I never really thought I could beat my grandmother’s biscuits. Since she passed away, though, I’ve come close if for no other reason than that I realized that her arthritis was actually an ingredient. Her fingers hurt so much she couldn’t really bend them when she kneaded the dough. When I started imitating her movements, my biscuits got better.
The key to a good, light, Southern-style biscuit is “soft” flour — a flour that contains less protein than bread flour or even all-purpose flour. Some popular Southern flours are also milled to a finer grain consistency, which aids in fast mixing, another contributor to lightness. If you don’t have access to soft Southern flour (which you can now buy online), you can approximate it by mixing three parts all-purpose flour with one part cake flour.
- 12 ounces all-purpose flour (plus an additional 1/2 cup for dusting)
- 4 teaspoons baking powder
- 1/4 teaspoon baking soda
- 3/4 teaspoon kosher salt
- 1 ounce unsalted butter (chilled*)
- 2 ounces shortening (chilled)
- 1 cup low-fat buttermilk (chilled)
- Heat the oven to 400 degrees F.
- Whisk together all the dry, powdery stuff (except the flour for dusting, of course) in a large mixing bowl.
- Using your fingertips, rub the butter and shortening into the dry goods until the mixture resembles coarse crumbs.
- Make a well in the middle of this mixture and pour in the buttermilk. Stir with a large spoon until the dough just comes together. Then knead in the bowl until all the flour has been taken up.
- Turn the dough out onto a lightly floured surface, then start folding the dough over on itself, gently kneading for 30 seconds, or until the dough is soft and smooth.
- Press the dough into a 1-inch-thick round. Using a 3-inch round cutter, cut out biscuits, being sure to push the cutter all the way through the dough to the work surface before twisting to “punch” out the biscuit. Make your cuts as close together as possible to limit waste.
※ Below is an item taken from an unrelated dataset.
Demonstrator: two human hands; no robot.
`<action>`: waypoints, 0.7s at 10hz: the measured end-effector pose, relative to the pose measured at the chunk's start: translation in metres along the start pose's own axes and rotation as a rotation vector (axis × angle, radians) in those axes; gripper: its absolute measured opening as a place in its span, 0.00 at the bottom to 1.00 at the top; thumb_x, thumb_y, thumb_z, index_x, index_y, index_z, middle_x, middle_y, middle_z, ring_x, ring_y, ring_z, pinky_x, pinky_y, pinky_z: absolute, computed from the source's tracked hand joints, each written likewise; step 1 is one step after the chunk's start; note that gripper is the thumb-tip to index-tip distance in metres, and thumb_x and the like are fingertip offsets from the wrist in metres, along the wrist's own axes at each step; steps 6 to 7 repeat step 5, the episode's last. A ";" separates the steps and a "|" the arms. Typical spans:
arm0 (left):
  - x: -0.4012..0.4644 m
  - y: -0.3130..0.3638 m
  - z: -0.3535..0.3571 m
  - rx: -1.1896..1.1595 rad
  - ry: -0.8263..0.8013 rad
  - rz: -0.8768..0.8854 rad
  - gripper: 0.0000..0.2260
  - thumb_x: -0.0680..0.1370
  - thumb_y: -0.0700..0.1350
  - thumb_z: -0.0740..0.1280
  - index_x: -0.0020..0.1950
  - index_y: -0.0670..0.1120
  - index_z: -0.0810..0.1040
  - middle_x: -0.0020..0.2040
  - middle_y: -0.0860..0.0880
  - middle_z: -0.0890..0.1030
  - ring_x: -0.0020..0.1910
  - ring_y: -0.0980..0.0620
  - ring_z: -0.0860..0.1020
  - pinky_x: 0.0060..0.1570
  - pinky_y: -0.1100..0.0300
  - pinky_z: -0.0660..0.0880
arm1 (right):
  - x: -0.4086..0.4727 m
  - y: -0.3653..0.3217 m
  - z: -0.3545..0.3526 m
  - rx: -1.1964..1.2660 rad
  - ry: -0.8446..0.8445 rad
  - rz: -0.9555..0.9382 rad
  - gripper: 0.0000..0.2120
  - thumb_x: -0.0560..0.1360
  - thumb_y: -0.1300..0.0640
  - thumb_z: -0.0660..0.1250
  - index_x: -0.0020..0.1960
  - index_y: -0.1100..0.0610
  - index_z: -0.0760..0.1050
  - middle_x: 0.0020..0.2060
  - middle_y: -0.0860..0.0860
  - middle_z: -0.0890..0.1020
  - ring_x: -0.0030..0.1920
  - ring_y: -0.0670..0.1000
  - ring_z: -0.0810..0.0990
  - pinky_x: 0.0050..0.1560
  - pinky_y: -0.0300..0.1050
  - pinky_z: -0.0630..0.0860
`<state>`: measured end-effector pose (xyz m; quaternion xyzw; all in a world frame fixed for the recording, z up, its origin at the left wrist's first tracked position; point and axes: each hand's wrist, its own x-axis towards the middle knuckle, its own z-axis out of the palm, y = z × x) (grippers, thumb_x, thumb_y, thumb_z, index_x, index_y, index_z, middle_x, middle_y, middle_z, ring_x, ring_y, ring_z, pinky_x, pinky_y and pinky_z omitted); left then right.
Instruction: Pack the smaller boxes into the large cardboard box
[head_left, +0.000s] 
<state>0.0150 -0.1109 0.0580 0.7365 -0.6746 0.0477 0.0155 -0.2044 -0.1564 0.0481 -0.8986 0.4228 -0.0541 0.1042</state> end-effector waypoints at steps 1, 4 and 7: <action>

- Place the biscuits on a half sheet pan (preferably aluminum, which is highly conductive) so that they just barely touch. Reroll scraps and punch out as many biscuits as possible.
- Use your thumb to create a shallow dimple in the top center of each biscuit**, and bake until the biscuits are tall and light gold on top, 15 to 20 minutes. Turn the biscuits out into a kitchen towel-lined basket and let cool for several minutes before buttering and devouring.
*If you’re “hot handed” you definitely want to chill the fats in the freezer before attempting to cut them in.
**This helps to ensure flat tops on the finished biscuit.